I see QR codes around all the time, but I've never actually seen anyone use them. I generally see myself as being excited to try out new apps or services that connect technology to the real world, but I've never felt compelled to use a QR code. Never even spent the time to download a QR app (that's how they work, right?).<p>Have any of you had success/failure in using QR codes with your service?
======
JoelMarsh
QR codes are probably the greatest example of monkey-see-monkey-do ad spending
in the last decade.

I have had large, international clients (you would recognize the brands) ask
us to "invent something that uses QR codes" because their competitors use
them.

I have seen the results of a campaign that was (and is!) huge in Sweden,
involving many regional celebrities, and the total number of QR scans was in
the double digits.

QR codes are a link. Plain and simple. Except they're not plain and simple,
they're weird and complicated. They take you from one piece of content, which
happens to be in real life, to another piece of content, which happens to be
online.

And you need to include your URL and instruction text anyway, so it's not
really providing a big advantage.

Some advertisers even use them ONLINE! That just baffles me completely.

If all smartphone cameras included QR readers by default, there MIGHT be a
chance for them, after a lot of public education. But as it stands now, the
incentive has to be huge to get over that initial barrier.

If QR codes really want to succeed they will have to become better than the
alternatives: Google + memory, URL + keyboard, etc.

------
kls
The problem is application, QR codes are a very useful technology for trying
real world items to digital assets. Where the problem lies is that most of
that tying is just tying junk advertising in the real world to junk
advertising in the digital world. Therefore there has been no incentive for
people to actually learn why qr codes are useful and how to utilize them.

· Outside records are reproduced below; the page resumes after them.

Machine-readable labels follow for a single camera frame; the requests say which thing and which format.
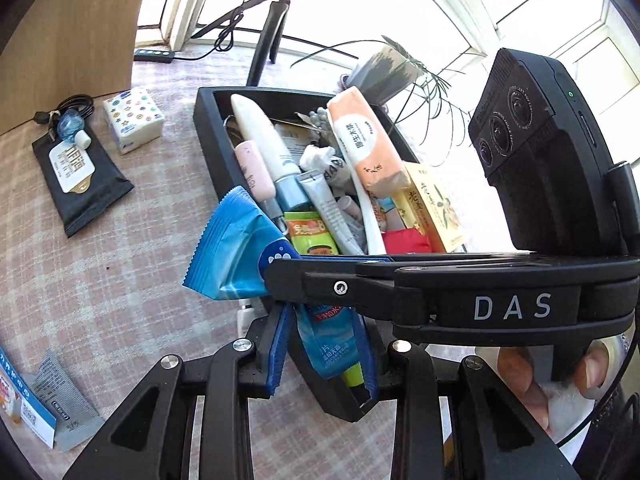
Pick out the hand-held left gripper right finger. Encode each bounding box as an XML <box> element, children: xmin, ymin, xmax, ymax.
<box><xmin>350</xmin><ymin>310</ymin><xmax>581</xmax><ymax>480</ymax></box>

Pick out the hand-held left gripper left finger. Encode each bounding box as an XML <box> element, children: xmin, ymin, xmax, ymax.
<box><xmin>62</xmin><ymin>304</ymin><xmax>297</xmax><ymax>480</ymax></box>

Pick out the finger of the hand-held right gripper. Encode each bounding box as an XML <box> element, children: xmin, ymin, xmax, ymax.
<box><xmin>300</xmin><ymin>251</ymin><xmax>531</xmax><ymax>267</ymax></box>
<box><xmin>262</xmin><ymin>258</ymin><xmax>437</xmax><ymax>324</ymax></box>

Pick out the blue foil packet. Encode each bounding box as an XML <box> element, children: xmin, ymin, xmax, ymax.
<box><xmin>182</xmin><ymin>186</ymin><xmax>368</xmax><ymax>381</ymax></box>

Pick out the black storage tray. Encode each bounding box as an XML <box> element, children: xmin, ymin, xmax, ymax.
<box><xmin>192</xmin><ymin>86</ymin><xmax>471</xmax><ymax>423</ymax></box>

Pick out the black wet wipe pack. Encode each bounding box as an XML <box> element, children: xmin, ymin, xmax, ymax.
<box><xmin>31</xmin><ymin>132</ymin><xmax>135</xmax><ymax>238</ymax></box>

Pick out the black usb cable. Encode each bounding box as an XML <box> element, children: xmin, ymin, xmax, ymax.
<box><xmin>34</xmin><ymin>95</ymin><xmax>96</xmax><ymax>128</ymax></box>

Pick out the person's right hand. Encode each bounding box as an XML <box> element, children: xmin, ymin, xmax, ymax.
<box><xmin>497</xmin><ymin>337</ymin><xmax>623</xmax><ymax>438</ymax></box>

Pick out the green tube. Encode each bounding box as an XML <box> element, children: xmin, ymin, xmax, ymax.
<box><xmin>342</xmin><ymin>362</ymin><xmax>366</xmax><ymax>389</ymax></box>

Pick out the green snack packet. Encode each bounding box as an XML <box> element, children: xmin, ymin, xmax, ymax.
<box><xmin>283</xmin><ymin>211</ymin><xmax>341</xmax><ymax>257</ymax></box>

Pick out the white adapter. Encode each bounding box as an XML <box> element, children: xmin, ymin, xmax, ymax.
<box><xmin>236</xmin><ymin>299</ymin><xmax>257</xmax><ymax>336</ymax></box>

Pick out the red pouch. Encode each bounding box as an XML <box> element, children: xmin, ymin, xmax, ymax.
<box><xmin>381</xmin><ymin>227</ymin><xmax>432</xmax><ymax>255</ymax></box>

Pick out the grey tube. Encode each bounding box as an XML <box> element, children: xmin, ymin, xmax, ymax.
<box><xmin>296</xmin><ymin>170</ymin><xmax>363</xmax><ymax>256</ymax></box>

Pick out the yellow box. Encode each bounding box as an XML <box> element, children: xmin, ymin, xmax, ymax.
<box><xmin>392</xmin><ymin>162</ymin><xmax>468</xmax><ymax>253</ymax></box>

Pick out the crumpled white wrapper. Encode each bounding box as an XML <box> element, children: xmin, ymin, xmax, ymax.
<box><xmin>300</xmin><ymin>144</ymin><xmax>347</xmax><ymax>187</ymax></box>

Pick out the orange white tube pack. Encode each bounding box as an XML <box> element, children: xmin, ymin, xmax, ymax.
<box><xmin>326</xmin><ymin>85</ymin><xmax>412</xmax><ymax>196</ymax></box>

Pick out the pink tube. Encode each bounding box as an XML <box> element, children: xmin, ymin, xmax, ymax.
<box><xmin>235</xmin><ymin>141</ymin><xmax>281</xmax><ymax>221</ymax></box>

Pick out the white tube with blue cap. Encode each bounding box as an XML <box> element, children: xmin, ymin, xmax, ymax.
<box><xmin>230</xmin><ymin>94</ymin><xmax>313</xmax><ymax>211</ymax></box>

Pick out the grey white plant pot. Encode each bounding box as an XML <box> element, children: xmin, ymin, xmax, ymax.
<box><xmin>345</xmin><ymin>44</ymin><xmax>426</xmax><ymax>106</ymax></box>

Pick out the green spider plant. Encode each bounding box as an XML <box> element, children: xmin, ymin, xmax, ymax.
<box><xmin>290</xmin><ymin>35</ymin><xmax>481</xmax><ymax>166</ymax></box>

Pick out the grey foil packet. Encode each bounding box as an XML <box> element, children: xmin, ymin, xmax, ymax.
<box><xmin>22</xmin><ymin>349</ymin><xmax>103</xmax><ymax>451</ymax></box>

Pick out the black tripod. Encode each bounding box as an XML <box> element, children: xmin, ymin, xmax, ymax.
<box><xmin>192</xmin><ymin>0</ymin><xmax>321</xmax><ymax>88</ymax></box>

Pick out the patterned white tissue pack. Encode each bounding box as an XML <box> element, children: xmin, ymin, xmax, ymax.
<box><xmin>102</xmin><ymin>87</ymin><xmax>166</xmax><ymax>155</ymax></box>

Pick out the blue and white box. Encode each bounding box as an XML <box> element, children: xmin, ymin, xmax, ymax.
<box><xmin>0</xmin><ymin>345</ymin><xmax>57</xmax><ymax>448</ymax></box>

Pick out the small blue sanitizer bottle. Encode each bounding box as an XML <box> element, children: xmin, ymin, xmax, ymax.
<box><xmin>57</xmin><ymin>110</ymin><xmax>93</xmax><ymax>148</ymax></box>

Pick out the light wooden board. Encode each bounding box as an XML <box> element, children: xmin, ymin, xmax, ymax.
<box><xmin>0</xmin><ymin>0</ymin><xmax>156</xmax><ymax>136</ymax></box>

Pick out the white plastic handle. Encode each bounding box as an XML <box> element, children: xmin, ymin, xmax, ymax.
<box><xmin>344</xmin><ymin>160</ymin><xmax>387</xmax><ymax>256</ymax></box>

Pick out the black ring light cord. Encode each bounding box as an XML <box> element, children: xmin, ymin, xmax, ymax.
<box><xmin>175</xmin><ymin>7</ymin><xmax>243</xmax><ymax>61</ymax></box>

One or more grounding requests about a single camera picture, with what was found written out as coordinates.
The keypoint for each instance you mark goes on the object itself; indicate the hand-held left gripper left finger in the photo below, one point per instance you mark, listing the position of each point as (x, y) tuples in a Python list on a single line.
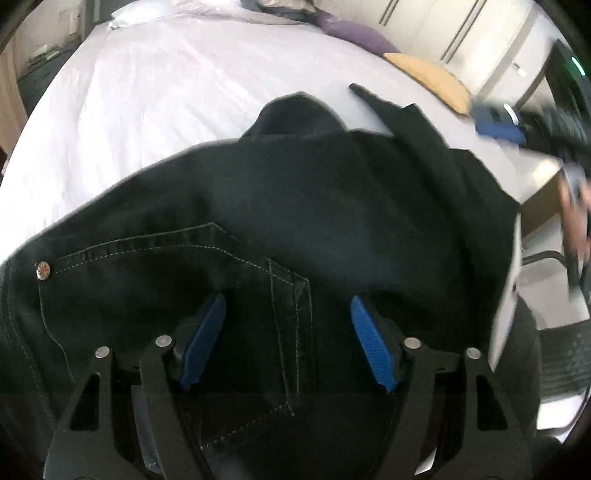
[(203, 344)]

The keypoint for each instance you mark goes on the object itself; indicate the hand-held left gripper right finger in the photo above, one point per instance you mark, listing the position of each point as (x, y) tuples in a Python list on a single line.
[(369, 344)]

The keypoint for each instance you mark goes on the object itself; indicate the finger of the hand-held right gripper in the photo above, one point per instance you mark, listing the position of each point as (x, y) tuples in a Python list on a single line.
[(496, 124)]

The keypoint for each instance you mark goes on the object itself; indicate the black pants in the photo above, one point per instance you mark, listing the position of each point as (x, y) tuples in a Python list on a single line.
[(323, 207)]

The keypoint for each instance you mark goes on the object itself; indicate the person's right hand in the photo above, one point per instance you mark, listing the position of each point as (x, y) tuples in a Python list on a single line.
[(577, 217)]

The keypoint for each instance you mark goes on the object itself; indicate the yellow pillow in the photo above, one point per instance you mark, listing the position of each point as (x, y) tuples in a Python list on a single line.
[(438, 81)]

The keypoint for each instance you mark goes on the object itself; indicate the white wardrobe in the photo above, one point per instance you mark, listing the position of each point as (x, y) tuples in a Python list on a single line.
[(461, 27)]

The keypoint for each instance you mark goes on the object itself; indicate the purple pillow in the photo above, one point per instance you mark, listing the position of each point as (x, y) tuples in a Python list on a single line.
[(360, 34)]

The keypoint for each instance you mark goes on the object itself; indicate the black mesh chair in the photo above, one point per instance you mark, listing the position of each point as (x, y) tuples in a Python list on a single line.
[(565, 364)]

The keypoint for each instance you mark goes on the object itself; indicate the rolled white duvet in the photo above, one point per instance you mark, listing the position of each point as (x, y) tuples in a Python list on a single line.
[(281, 9)]

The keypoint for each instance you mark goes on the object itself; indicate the bed with white sheet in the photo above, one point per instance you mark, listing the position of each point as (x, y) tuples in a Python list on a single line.
[(184, 92)]

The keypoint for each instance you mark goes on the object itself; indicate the white pillow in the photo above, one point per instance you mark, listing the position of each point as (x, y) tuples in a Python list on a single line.
[(138, 11)]

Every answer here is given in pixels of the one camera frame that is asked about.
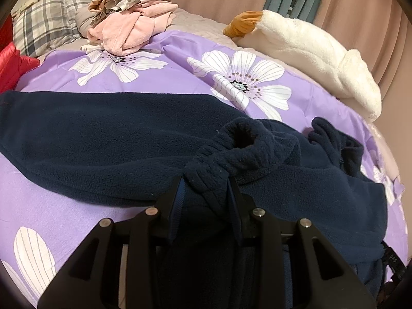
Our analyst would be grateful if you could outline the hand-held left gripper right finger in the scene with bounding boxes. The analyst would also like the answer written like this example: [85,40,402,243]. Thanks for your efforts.
[225,178,377,309]

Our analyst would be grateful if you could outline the red garment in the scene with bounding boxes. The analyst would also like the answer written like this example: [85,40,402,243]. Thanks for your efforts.
[0,40,44,92]

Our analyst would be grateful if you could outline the plaid pillow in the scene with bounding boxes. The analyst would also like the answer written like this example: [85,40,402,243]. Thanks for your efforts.
[11,0,100,58]

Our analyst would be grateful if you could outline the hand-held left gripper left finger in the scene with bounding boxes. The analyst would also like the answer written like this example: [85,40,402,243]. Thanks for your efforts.
[37,177,191,309]

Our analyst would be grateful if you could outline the pink fleece garment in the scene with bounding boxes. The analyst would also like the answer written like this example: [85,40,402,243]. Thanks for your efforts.
[87,0,179,55]

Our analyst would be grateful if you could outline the purple floral bed sheet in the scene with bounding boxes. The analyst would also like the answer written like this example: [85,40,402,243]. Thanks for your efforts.
[0,30,408,309]

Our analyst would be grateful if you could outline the navy fleece garment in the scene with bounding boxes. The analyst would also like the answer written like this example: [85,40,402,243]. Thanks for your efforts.
[0,90,391,309]

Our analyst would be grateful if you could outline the white fluffy plush garment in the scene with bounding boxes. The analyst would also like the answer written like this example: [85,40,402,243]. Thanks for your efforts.
[224,10,382,123]

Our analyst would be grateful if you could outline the pink curtain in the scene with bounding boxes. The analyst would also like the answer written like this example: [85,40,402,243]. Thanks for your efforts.
[145,0,412,136]

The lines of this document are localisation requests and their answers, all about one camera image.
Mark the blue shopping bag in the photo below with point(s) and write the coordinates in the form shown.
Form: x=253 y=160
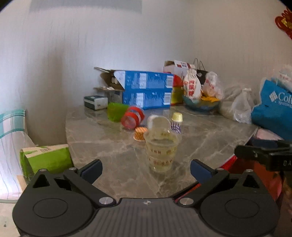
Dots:
x=271 y=111

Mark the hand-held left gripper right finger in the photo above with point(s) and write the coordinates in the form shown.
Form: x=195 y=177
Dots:
x=201 y=171

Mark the blue bowl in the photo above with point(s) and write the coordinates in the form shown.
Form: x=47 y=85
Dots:
x=200 y=105

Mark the yellow red snack packet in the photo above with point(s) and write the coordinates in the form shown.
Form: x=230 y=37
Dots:
x=177 y=93

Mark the plaid cloth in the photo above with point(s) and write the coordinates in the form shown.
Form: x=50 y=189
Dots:
x=11 y=123

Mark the small orange paper cup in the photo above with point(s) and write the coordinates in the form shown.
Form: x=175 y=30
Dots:
x=140 y=134

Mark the purple striped paper cup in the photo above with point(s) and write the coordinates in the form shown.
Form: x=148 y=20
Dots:
x=176 y=127

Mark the green plastic cup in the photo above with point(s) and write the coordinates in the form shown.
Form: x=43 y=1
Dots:
x=116 y=111

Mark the small white green box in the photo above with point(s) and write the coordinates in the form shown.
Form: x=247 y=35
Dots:
x=95 y=102

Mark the clear bag of snacks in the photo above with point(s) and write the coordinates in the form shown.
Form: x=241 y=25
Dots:
x=212 y=86

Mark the red wall decoration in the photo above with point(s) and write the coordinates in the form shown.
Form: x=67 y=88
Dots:
x=285 y=21

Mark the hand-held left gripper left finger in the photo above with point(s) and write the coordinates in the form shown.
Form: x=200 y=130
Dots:
x=92 y=170

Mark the small yellow paper cup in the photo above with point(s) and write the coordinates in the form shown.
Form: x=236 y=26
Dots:
x=177 y=117

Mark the white plastic packets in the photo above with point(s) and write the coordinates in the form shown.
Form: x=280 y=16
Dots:
x=282 y=77

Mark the open blue carton box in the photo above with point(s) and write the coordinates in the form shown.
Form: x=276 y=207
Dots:
x=146 y=79

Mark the white red cardboard box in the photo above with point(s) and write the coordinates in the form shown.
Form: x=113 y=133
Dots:
x=180 y=66

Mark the black paper bag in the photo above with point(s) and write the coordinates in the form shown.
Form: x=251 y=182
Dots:
x=202 y=73

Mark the clear plastic bag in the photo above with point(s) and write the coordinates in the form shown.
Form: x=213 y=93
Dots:
x=241 y=104

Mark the red object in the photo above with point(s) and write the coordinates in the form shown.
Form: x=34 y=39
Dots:
x=257 y=180

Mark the printed clear plastic cup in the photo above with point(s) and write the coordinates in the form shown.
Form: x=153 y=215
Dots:
x=161 y=152

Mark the pink cloth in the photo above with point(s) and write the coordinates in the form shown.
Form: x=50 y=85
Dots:
x=267 y=135

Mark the green tissue box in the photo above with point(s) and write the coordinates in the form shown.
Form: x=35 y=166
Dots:
x=48 y=159

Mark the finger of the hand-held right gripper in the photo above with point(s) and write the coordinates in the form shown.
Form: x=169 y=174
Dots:
x=251 y=153

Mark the red plastic cup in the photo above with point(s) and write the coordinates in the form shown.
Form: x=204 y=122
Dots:
x=132 y=117

One of the best uses I have seen for QR codes was at Disney's Epcot center,
during the food and wine festival. At this festival they have little kiosks
set up that sell an array of items from an international location. This year
they actually had QR codes on each countries sign, if you scanned it, it would
bring up that countries page with a list of the items that the particular
kiosk was selling along with some history and ingredients of the dish.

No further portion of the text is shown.